The Wave Classic attracts competitors from all over the world, and when everything comes together the sight of them zipping around (and soaring above) Tiree’s aquamarine rollers can be jaw-droppingly spectacular. However, being a spectator at an event like the Wave Classic is nothing like being a spectator at a football match. On any given day, the action could be taking place at pretty much any time (during daylight hours), and at any one of the island’s numerous beaches. For first-time visitors looking to catch some of the action, it can all get a bit confusing. So, for the benefit of any Wave Classic first-timers on the island this week (and for the benefit of anyone who might be planning a visit in the future) here are some tips for enjoying one of Scotland’s most dramatic sporting events.

1. Know where you’re going (and when to be there). The Wave Classic is a mobile event with a seven day waiting period; that means it can take place pretty much anywhere on the island, and at any time, from today until Friday. The easiest way to find out if the contest is happening, and if so, where, is to check the website (see below), but if you’re having trouble accessing the internet there’s a competitors’ briefing at 9am every morning at the Lodge Hotel at Gott Bay, where the event organisers will explain what’s happening.

2. Be a patient driver. It may only be ten miles long and four miles wide, but distances can be deceptive on Tiree, and it always seems to take longer to get to places than you expect. Partly this is because the roads are almost all single-track, and much twistier than they look on a map, and partly it’s because you’ll often have to stop and wait for cattle to cross the road in front of you. But that’s all fine, because you’re in the islands now, and apart from high blood pressure there’s nothing much to be gained by acting the boy racer. Just sit back, relax and wave at the cows as they saunter past – you’ll get there eventually.

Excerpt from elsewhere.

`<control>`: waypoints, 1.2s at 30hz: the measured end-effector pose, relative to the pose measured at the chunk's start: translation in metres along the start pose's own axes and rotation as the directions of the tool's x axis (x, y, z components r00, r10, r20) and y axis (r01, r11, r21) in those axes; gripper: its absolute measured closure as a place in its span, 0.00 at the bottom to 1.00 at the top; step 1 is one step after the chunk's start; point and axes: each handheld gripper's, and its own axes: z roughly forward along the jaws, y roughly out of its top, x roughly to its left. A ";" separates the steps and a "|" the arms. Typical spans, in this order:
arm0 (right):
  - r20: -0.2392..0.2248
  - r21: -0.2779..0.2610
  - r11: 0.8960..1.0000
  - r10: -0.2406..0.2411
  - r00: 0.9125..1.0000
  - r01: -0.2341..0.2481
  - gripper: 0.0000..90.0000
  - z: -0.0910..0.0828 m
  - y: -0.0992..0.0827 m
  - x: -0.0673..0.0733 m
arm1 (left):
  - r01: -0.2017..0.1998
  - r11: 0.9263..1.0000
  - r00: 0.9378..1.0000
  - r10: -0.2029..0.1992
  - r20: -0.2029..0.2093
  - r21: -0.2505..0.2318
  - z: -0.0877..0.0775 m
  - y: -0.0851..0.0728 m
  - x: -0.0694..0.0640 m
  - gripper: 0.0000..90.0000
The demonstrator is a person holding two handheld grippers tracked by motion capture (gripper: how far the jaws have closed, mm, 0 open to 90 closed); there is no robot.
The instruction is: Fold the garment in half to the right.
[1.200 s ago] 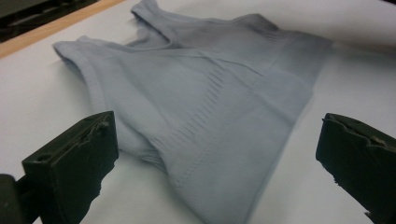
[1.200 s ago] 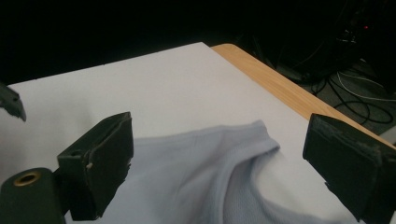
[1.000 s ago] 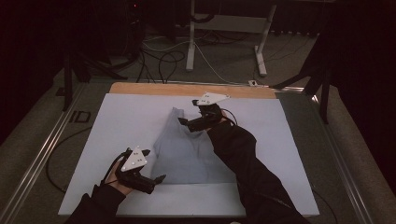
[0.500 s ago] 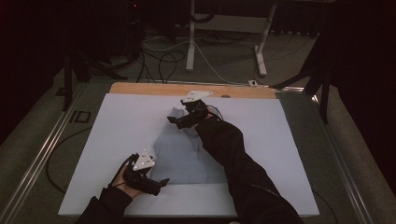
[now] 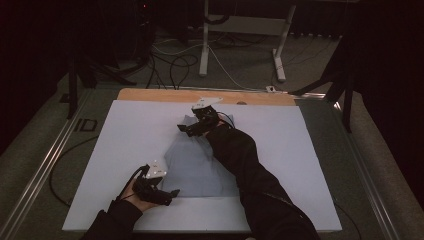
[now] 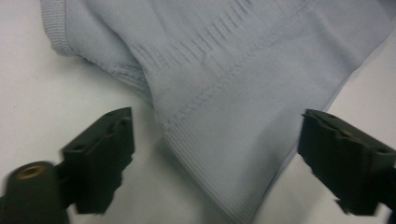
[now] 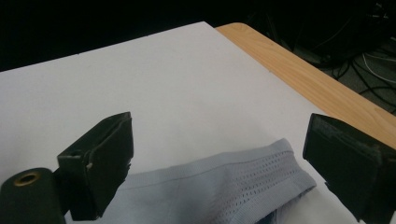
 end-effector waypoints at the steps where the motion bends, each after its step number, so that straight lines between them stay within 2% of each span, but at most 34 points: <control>1: 0.001 0.002 1.000 -0.003 1.000 0.003 0.10 0.001 0.000 0.000 | -0.006 1.000 1.000 0.006 -0.004 0.006 0.000 0.000 0.000 0.19; 7: -0.001 0.006 1.000 -0.005 1.000 0.005 0.10 0.000 0.000 -0.001 | 0.002 0.999 1.000 -0.003 0.016 0.041 0.004 -0.003 0.000 0.29; 10: -0.001 0.001 1.000 0.012 1.000 -0.012 0.10 -0.001 0.000 -0.002 | -0.003 0.999 1.000 0.002 0.023 0.041 0.004 -0.002 -0.003 0.34; 13: 0.002 0.008 1.000 -0.004 1.000 0.004 0.10 -0.001 0.000 -0.003 | -0.016 0.999 0.999 0.014 0.037 0.041 0.003 -0.001 -0.005 0.44; 15: 0.002 0.007 1.000 0.007 1.000 -0.007 0.10 -0.001 0.000 -0.002 | -0.026 0.999 0.998 0.024 0.049 0.041 0.003 -0.001 -0.007 0.52; 17: 0.001 0.010 1.000 -0.002 1.000 0.002 0.10 0.000 0.000 -0.003 | -0.059 0.997 0.997 0.056 0.047 0.050 0.003 0.000 -0.010 0.55; 18: 0.003 0.013 1.000 -0.006 1.000 0.006 0.10 0.000 0.000 -0.003 | -0.063 0.997 0.997 0.060 0.058 0.052 0.003 0.001 -0.011 0.59; 21: 0.000 0.011 1.000 0.010 1.000 -0.010 0.10 0.000 0.001 -0.003 | -0.076 0.996 0.995 0.072 0.068 0.056 0.003 0.002 -0.014 0.69; 28: -0.006 0.019 1.000 -0.001 1.000 0.002 0.10 0.005 0.004 -0.003 | -0.071 0.997 0.996 0.068 0.061 0.037 0.001 0.005 -0.017 0.94; 31: -0.003 0.021 1.000 0.001 1.000 -0.001 0.11 0.007 0.006 -0.003 | -0.078 0.996 0.995 0.076 0.064 0.032 0.000 0.006 -0.018 0.96; 36: 0.008 0.027 1.000 0.004 1.000 -0.004 0.11 0.012 0.009 -0.007 | -0.062 0.998 0.996 0.062 0.065 -0.001 -0.004 0.008 -0.019 0.96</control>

3. Wrap up warm. Tiree is one of the sunniest places in the British Isles, so it’s quite possible that you’ll find yourself basking in warm October sunshine while you’re watching the windsurfing. However, when the wind gets up it can also be brutally cold, particularly if you’re standing around doing nothing, so if in doubt, dress as if you’re going skiing. (And speaking of the wind, be careful when opening your car door - if it’s really blowing hard you could lose it.)

4. Find a good vantage point and pack some binoculars. When the waves are big, there’s not much point standing right at the water’s edge and looking out to sea, as there will more than likely be four or five large walls of whitewater between you and the action – if you’re really lucky, you might just see the top of someone’s head. Instead, try to find some high(er) ground overlooking the contest area to get an overview of what’s going on. And if you want to feel closer to the action, bring binoculars or a camera with a long lens.

5. Get inspired. If watching the pros in action gets you itching to give windsurfing a try, you’re in luck: Wild Diamond Watersports offer gear hire and tuition, and if you don’t fancy learning in giant storm surf, Loch Bhasapol offers a more benign environment for beginners.